Si Poitiers ne vient pas à moi, alors je vais à Poitiers. Pas pour refouler les Arabes (c'est vraiment pas mon genre) "I said no, no, no", ni pour me goinfrer de chabichou ou de clafoutis entre deux "rides" au Futuroscope (mon Dieu, mais c'est quand même pas ça la vie à Poitiers ? je mène l'enquête). Non, juste un petit week-end très décentralisation. Je reprends une promesse de campagne de Serge de l'année dernière : je fais le petit train à travers la France. Et puis, une ville qui a vu évoluer Brian Joubert et Régine Deforges ne pouvait qu'attirer ma convoitise. Arrivée donc en fanfare dans le plateau samedi matin... si les grévistes et autres saboteurs m'en laissent la possibilité. Je ne peux pas me permettre une arrivée en bus de remplacement à 19 h.

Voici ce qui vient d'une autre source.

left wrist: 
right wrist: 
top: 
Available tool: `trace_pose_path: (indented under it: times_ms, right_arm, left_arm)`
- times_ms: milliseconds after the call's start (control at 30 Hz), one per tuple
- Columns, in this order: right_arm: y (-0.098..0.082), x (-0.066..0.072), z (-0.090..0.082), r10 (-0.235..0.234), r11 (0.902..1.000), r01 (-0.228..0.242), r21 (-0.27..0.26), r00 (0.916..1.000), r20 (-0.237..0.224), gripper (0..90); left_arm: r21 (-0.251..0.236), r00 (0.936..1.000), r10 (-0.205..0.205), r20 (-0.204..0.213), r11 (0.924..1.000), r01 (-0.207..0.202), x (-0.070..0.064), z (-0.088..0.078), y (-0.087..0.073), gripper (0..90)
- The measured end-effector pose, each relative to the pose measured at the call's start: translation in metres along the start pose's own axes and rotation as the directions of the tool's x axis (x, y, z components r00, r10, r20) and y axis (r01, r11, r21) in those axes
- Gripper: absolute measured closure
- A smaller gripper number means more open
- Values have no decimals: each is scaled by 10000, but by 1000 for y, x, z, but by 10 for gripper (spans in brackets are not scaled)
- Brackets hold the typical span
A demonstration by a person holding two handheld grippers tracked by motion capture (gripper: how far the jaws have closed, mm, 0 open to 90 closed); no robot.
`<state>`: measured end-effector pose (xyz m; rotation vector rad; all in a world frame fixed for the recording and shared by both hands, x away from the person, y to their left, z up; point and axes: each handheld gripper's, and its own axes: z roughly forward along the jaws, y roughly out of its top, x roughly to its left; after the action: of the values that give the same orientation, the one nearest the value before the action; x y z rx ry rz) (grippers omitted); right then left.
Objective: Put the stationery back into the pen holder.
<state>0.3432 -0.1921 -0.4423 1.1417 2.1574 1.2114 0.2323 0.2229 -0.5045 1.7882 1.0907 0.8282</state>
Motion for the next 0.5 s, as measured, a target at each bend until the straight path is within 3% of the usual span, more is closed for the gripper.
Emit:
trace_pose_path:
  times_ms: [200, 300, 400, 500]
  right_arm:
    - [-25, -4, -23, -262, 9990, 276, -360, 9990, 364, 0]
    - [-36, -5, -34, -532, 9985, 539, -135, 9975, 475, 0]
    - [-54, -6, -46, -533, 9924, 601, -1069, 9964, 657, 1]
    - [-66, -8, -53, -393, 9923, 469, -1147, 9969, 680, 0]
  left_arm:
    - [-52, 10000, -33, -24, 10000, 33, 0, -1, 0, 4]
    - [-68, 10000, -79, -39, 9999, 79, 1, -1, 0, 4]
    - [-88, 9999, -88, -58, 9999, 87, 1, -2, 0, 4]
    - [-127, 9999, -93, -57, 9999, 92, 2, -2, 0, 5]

Pour me mettre dans l'ambiance, j'ai installé mes quartiers rue de Poitou, pour une quinzaine de jours. Du marais parisien au marais poitevin, il n'y a qu'un pas. Je me demande où je vais vivre dans les prochains mois. En fait, j'adore déménager, faire les cartons, jeter, emménager, découvrir un nouveau quartier... C'est comme le début d'une nouvelle histoire d'amour.
Contrairement à ce que prétend fallacieusement la féérique première Dauph', je ne bouge pas mon popotin seulement sur le "Banana Split". N'empêche, si j'avais été DJ à la "Mind The Potiche" du 2 décembre, j'aurais certainement passé Lio "je ne sais pas dire oui", un inédit de son premier album visiblement ré-enregistré. Mais je serai là. Déguisé en Roi Galen de Moldavie ? En total look Prince Jean ? En Prince Albert ? Perhaps, perhaps, perhaps.
21/11/07 - 10:31
AH ah ah ah : "Mind the Potiche" c'est tout à fait ça ! Bien trouvé. C'est vraiment un monument à sa propre gloire, il ne lui reste plus qu'à trouver un piedestal qui supportera son poids !
J'ai été à Poitiers en 2004. Je n'ai toujours pas pardonné à cette ville.